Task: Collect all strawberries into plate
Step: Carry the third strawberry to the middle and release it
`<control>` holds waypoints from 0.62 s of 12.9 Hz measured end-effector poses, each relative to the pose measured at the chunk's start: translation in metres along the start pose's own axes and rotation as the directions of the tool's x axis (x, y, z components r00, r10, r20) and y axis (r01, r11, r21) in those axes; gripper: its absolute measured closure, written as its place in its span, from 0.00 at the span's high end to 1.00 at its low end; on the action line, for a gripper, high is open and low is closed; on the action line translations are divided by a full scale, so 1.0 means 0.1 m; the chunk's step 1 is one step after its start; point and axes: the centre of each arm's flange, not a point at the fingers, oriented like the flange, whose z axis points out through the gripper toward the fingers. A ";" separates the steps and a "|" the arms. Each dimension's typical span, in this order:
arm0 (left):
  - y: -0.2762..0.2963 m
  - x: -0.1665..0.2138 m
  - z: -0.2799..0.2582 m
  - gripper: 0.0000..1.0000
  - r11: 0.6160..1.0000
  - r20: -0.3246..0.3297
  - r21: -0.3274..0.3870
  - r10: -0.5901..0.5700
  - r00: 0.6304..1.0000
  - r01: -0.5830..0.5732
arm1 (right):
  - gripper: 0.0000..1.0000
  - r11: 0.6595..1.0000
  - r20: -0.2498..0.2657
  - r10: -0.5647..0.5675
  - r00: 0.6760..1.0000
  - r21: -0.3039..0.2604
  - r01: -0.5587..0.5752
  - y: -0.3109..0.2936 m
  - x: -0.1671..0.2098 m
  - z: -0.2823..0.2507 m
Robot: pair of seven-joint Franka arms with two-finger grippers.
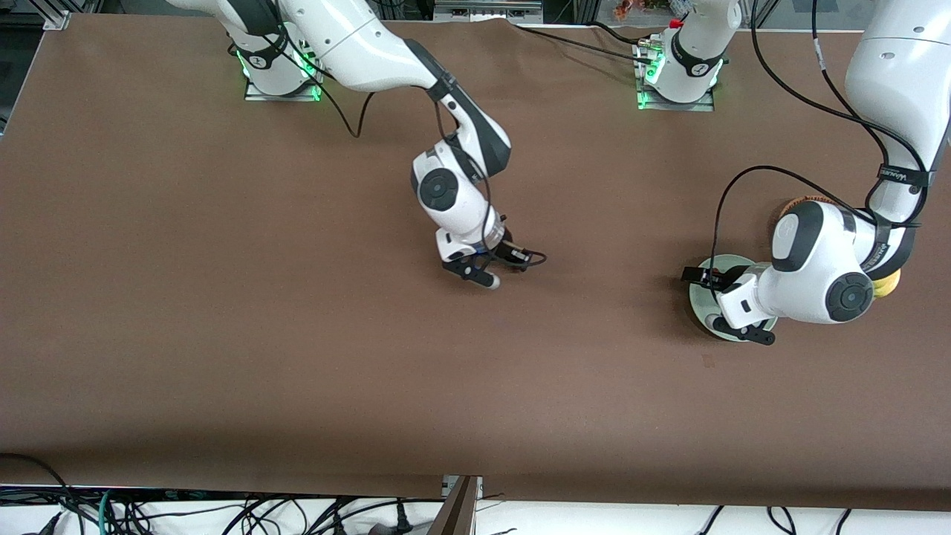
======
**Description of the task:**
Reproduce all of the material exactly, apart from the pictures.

**Result of the task:**
Task: Collect all strawberries into plate
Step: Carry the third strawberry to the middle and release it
`<control>` holds waypoints from 0.62 s of 12.9 Hz measured end-effector poses, each relative to the pose measured at the chunk's start: translation in metres along the start pose's own axes and rotation as the directions of the tool's x axis (x, y, z components r00, r10, r20) and y axis (r01, r11, r21) in those axes; gripper: its absolute measured closure, written as its place in its span, from 0.00 at the span's high end to 1.00 at its low end; on the action line, for a gripper, high is open and low is closed; on the action line translations are divided by a full scale, so 1.0 means 0.1 m; the chunk's step 1 is one step after its start; point and axes: the centre of each arm's flange, not a point at the fingers, oriented like the flange, whose z axis points out through the gripper toward the fingers. A ";" separates the steps and a "|" the arms. Each dimension's typical span, in this order:
arm0 (left):
  - y: -0.2762..0.2963 m
  - x: -0.1665..0.2138 m
  - z: -0.2799..0.2582 m
  - gripper: 0.0000..1.0000
  - r11: 0.6160..1.0000
  - r20: -0.3246..0.3297
  - r21: -0.3274..0.3870
  - r10: -0.5901..0.5700
  - r00: 0.6304..1.0000
  - r01: -0.5830..0.5732
arm1 (right):
  - gripper: 0.0000..1.0000
  - r11: 0.6595..1.0000
  - r20: -0.2498..0.2657
  - r10: -0.5647..0.5675
  - r00: 0.6760..1.0000
  - r21: -0.3039..0.2604
  - r01: -0.5587..0.5752
  - y: -0.3109..0.2936 m
  - x: -0.1671..0.2098 m
  - z: -0.2823..0.2507 m
Robot: pair of seven-joint Franka arms with two-finger grippers.

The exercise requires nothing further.